Де Голль хотел, чтобы меня похоронили рядом с Неизвестным Солдатом около Триумфальной арки и отпевали в соборе Нотр-Дам, но я сказала: «Нет, я хочу у Мадлен». В Париже это моя любимая церковь, да и шоферы смогут припарковать свои лимузины на соседнем сквере и, дожидаясь конца церемонии, выпить кофе у «Фошона».
Мы возьмем орудийный лафет — вроде того, на котором везли Джека Кеннеди, когда его убили, — запряженный шестеркой вороных лошадей, а гроб будет задрапирован специальной трехцветной тканью от Диора.
Процессия двинется от площади Согласия и медленно пройдет по бульвару Мадлен до церкви в сопровождении всего Иностранного легиона — они будут маршировать под бой одного-единственного барабана… Жалко, что Купер умер, он бы мог надеть свой костюм из «Марокко» и присоединиться к ним… На тротуарах соберутся толпы беззвучно плачущих людей.
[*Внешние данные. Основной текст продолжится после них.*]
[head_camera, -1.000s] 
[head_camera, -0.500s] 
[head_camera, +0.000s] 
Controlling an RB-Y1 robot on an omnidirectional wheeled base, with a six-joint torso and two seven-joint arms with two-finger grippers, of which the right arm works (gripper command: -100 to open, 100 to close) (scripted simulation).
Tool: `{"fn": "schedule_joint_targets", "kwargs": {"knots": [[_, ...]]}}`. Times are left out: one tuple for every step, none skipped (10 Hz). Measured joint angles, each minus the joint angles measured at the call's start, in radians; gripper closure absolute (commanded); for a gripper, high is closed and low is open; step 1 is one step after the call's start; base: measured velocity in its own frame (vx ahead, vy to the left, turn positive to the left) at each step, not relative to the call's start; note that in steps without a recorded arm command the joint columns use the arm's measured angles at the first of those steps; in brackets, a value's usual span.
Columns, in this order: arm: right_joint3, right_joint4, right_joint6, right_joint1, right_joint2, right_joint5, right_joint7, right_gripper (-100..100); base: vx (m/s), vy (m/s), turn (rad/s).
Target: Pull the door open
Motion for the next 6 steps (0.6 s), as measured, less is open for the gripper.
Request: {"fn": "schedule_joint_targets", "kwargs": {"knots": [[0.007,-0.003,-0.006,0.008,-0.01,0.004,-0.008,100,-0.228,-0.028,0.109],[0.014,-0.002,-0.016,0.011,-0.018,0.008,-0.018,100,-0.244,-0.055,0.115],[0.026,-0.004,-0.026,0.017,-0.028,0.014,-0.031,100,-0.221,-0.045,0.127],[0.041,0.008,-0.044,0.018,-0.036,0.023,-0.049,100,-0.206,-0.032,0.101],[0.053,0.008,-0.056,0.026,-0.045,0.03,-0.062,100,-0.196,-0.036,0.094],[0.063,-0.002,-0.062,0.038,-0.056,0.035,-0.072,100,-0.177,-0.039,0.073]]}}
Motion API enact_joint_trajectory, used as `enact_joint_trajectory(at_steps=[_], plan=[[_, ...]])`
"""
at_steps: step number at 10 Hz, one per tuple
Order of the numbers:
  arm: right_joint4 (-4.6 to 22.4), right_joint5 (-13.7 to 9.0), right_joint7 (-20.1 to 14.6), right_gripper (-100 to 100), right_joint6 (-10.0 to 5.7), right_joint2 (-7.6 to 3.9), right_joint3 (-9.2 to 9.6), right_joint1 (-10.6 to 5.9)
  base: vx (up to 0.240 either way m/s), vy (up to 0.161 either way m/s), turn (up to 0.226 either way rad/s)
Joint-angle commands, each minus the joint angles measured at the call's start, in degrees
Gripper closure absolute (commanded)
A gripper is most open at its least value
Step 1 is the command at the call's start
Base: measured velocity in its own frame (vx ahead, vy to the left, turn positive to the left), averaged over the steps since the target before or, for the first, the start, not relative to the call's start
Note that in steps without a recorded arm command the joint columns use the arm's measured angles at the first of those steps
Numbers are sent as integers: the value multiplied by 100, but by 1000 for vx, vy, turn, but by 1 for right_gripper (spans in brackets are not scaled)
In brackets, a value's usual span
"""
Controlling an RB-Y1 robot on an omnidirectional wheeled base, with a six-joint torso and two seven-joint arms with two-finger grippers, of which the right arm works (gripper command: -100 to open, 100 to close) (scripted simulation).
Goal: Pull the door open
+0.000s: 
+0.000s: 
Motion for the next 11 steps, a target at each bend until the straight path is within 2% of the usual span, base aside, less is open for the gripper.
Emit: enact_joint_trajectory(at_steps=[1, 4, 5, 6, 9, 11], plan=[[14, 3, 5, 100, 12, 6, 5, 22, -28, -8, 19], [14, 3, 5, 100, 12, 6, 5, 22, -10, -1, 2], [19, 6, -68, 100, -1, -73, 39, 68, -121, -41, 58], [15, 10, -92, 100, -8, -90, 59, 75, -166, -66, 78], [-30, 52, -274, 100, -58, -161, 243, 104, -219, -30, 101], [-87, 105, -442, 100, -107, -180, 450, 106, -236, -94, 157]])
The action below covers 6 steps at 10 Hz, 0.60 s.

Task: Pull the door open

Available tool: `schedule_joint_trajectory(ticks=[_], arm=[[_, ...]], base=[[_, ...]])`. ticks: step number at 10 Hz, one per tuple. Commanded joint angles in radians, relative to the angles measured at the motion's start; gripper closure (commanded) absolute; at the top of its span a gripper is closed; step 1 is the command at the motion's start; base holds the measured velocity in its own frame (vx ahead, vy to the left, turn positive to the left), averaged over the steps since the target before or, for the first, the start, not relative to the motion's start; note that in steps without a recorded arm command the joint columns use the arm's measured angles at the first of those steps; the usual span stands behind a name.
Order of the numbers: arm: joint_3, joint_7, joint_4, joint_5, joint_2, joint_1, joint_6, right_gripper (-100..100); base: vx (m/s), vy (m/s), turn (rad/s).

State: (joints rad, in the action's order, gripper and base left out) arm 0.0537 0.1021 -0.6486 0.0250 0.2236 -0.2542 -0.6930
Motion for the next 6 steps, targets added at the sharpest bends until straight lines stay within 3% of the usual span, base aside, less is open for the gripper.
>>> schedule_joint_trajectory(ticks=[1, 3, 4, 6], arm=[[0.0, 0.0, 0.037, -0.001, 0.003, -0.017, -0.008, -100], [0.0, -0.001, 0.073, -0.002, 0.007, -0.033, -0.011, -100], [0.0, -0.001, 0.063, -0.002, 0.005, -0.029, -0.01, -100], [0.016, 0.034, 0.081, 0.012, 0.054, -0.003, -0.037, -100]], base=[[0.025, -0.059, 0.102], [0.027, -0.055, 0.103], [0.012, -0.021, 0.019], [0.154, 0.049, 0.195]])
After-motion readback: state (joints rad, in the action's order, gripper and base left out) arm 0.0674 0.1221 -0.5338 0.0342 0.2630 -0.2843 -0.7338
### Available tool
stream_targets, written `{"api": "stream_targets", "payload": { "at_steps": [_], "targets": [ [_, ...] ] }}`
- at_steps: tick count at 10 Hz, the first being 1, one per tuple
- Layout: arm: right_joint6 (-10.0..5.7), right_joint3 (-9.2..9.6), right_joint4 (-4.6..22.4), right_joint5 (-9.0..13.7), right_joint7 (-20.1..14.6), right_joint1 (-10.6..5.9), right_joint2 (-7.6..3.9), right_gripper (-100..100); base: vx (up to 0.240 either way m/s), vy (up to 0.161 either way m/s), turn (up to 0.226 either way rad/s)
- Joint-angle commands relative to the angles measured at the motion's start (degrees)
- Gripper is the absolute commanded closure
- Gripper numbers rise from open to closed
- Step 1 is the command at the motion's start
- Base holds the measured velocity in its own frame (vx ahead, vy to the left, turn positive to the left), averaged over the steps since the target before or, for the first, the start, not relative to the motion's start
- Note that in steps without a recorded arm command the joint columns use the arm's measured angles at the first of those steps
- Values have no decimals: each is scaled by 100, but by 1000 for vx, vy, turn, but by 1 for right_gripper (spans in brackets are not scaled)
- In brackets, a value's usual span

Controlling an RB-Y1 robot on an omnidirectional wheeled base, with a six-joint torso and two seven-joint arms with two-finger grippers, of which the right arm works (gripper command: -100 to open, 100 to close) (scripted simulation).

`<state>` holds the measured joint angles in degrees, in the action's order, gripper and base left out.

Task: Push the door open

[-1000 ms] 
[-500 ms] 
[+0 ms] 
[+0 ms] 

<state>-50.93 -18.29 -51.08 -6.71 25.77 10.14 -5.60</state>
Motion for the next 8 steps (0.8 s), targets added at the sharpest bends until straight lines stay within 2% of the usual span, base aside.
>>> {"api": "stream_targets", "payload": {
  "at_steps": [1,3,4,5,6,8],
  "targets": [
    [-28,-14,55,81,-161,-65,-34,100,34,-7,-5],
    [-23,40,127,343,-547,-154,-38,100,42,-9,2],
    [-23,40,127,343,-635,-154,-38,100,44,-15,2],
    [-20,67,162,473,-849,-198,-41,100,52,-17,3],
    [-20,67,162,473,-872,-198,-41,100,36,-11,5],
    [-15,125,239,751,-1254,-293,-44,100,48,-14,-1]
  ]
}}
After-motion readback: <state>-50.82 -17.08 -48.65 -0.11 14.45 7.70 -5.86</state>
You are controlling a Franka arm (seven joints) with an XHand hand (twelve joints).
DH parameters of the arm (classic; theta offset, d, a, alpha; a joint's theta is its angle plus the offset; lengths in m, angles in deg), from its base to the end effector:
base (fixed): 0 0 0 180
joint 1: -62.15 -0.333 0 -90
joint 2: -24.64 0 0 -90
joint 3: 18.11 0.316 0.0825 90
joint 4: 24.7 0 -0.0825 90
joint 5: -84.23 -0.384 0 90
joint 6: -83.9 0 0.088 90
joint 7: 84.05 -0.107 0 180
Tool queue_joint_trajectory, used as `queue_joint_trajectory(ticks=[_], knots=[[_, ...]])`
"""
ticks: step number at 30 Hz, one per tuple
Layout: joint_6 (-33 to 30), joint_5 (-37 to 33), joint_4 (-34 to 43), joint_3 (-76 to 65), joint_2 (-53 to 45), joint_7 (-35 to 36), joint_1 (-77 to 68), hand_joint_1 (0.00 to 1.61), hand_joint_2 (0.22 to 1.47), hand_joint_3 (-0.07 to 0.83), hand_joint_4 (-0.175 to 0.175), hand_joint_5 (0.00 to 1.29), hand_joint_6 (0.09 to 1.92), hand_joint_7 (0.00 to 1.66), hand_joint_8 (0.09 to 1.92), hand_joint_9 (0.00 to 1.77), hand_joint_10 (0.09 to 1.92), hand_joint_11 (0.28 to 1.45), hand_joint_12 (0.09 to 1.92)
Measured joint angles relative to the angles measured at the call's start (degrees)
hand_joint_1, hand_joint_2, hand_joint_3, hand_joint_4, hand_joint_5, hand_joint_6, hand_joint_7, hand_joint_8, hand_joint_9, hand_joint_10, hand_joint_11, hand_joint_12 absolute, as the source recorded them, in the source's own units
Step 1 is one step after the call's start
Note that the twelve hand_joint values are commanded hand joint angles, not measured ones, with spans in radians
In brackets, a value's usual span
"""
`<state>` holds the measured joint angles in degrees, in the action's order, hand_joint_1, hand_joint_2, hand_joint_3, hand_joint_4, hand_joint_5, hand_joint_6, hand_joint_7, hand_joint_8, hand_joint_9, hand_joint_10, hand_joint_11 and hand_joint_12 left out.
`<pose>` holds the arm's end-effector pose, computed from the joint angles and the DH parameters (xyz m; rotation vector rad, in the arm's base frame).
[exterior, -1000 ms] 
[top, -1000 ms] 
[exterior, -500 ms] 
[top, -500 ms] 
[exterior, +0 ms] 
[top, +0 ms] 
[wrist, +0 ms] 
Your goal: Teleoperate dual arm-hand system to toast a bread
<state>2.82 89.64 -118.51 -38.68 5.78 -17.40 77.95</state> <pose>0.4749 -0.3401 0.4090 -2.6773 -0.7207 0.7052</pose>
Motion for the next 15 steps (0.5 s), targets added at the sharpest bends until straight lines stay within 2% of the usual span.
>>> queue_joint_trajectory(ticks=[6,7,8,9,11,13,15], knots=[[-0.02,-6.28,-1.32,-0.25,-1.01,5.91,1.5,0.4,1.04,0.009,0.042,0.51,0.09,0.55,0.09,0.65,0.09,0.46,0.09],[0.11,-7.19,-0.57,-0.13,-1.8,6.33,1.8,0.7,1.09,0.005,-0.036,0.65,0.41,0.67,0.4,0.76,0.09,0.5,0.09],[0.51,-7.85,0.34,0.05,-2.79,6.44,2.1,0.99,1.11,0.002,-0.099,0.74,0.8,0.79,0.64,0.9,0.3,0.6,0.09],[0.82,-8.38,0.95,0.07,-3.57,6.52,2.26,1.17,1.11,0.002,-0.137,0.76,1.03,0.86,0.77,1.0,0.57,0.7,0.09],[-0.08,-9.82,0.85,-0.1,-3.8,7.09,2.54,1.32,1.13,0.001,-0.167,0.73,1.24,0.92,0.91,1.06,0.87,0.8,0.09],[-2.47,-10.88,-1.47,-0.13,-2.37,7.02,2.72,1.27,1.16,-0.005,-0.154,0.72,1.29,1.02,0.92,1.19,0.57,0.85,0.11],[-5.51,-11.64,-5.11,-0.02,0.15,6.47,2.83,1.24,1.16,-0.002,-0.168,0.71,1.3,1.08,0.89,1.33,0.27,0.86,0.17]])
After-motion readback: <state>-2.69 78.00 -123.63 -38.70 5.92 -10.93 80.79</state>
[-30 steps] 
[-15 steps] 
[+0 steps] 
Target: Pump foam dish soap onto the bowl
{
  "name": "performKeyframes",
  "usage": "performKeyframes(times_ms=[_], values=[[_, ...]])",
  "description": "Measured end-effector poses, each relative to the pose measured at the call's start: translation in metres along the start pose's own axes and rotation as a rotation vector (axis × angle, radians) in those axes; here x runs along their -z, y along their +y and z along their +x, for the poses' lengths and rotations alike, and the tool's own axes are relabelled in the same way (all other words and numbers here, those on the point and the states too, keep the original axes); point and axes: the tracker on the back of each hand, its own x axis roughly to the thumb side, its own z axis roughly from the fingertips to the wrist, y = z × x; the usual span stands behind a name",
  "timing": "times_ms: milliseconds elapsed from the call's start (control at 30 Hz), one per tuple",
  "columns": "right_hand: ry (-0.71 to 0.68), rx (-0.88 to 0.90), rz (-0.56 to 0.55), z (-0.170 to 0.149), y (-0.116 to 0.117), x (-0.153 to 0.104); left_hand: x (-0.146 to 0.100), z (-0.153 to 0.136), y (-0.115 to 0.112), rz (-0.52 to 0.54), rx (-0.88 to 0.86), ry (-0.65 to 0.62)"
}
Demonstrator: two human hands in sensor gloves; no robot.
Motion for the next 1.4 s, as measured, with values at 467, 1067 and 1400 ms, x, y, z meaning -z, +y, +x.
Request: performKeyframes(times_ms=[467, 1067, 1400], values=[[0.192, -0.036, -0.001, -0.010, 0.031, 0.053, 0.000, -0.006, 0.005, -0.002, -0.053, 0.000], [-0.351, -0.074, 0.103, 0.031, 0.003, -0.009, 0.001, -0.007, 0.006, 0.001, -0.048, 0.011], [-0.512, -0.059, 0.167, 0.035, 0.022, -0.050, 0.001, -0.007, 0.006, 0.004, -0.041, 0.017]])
Крупные парижские дома мод закроются, так что молоденькие продавщицы и белошвейки смогут пойти поглядеть на процессию и, обливаясь слезами, сказать свое последнее прости «Мадам». Со всего мира съехались гомосексуалисты. Они проталкиваются сквозь толпу, норовя приблизиться к сильным и красивым легионерам. Ради такого случая все скопировали костюмы из моих фильмов и в своих боа из перьев и маленьких шапочках с вуалью похожи на меня в «Шанхайском экспрессе» Ноэл выглянет из своего автомобиля: ему хотелось бы к ним присоединиться, но он знает, что должен вести себя безупречно — и не остановится. Он написал специальный некролог о «Marlenach», который, разумеется, сам прочтет в церкви, но настроение у него паршивое, потому что накануне они ужинали с Орсоном, и тот ему сказал, что он собирается показать целую сцену из «Макбета» и что Кокто ему сказал, будто он тоже прочтет что-то очень возвышенное — и притом по-французски!